Work to be completed: In the entries below, find each line with the string "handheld" and copy it.

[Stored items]
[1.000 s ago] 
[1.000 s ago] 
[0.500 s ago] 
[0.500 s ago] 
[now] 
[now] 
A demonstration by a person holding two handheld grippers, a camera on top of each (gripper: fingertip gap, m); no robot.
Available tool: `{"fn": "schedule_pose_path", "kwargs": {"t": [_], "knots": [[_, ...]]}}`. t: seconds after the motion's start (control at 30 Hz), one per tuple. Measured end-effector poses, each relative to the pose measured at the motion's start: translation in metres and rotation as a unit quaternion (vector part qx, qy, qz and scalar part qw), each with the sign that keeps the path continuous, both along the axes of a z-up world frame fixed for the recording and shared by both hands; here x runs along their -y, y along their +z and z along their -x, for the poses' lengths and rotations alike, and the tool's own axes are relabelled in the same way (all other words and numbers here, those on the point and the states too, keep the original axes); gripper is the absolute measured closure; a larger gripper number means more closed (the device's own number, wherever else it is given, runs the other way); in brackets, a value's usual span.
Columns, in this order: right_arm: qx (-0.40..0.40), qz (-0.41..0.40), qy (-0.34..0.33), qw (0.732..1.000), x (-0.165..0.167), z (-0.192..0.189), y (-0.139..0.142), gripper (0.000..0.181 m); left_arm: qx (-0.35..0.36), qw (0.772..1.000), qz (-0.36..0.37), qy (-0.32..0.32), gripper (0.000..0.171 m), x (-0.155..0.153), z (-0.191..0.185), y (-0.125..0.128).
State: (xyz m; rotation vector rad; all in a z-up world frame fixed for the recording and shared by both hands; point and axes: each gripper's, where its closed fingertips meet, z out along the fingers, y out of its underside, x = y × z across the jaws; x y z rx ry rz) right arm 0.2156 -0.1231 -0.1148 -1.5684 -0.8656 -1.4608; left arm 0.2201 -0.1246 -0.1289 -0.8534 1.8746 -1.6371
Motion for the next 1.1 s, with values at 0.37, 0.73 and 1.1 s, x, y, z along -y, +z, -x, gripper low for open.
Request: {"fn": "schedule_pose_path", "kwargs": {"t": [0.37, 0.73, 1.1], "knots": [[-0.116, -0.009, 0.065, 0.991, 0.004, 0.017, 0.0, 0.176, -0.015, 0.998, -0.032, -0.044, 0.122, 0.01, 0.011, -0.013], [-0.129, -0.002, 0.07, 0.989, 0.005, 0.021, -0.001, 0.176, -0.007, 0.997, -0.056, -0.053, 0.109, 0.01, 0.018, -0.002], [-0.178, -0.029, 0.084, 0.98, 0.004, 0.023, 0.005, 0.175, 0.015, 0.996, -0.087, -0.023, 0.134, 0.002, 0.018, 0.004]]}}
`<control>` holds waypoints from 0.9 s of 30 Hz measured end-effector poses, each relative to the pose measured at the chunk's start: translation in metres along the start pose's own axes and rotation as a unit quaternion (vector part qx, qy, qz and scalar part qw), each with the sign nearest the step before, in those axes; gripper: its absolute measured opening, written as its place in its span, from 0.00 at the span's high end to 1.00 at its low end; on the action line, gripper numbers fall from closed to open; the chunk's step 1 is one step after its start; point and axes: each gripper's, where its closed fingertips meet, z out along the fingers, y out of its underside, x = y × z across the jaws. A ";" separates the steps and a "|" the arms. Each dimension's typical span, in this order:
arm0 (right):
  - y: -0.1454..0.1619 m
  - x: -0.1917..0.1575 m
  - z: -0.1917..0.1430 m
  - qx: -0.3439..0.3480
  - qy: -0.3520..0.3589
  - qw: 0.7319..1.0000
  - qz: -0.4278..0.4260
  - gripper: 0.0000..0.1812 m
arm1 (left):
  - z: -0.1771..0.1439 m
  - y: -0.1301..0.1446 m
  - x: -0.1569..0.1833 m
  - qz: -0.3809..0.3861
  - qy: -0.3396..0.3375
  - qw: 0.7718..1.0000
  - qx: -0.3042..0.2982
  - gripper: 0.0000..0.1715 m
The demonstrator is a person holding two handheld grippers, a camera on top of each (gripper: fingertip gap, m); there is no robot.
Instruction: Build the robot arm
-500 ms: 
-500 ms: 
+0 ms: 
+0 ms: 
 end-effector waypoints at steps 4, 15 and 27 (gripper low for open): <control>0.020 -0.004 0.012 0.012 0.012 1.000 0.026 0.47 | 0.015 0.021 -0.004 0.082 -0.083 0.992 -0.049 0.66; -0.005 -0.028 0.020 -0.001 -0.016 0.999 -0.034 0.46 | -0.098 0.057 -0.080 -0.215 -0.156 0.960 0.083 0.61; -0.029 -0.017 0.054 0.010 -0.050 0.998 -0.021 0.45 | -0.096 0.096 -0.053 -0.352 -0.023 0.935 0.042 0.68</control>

Response:
A demonstration by a person holding two handheld grippers, a camera on top of each (gripper: fingertip gap, m); no robot.
The demonstrator is a person holding two handheld grippers, a camera on top of each (gripper: fingertip gap, m); there is no robot.

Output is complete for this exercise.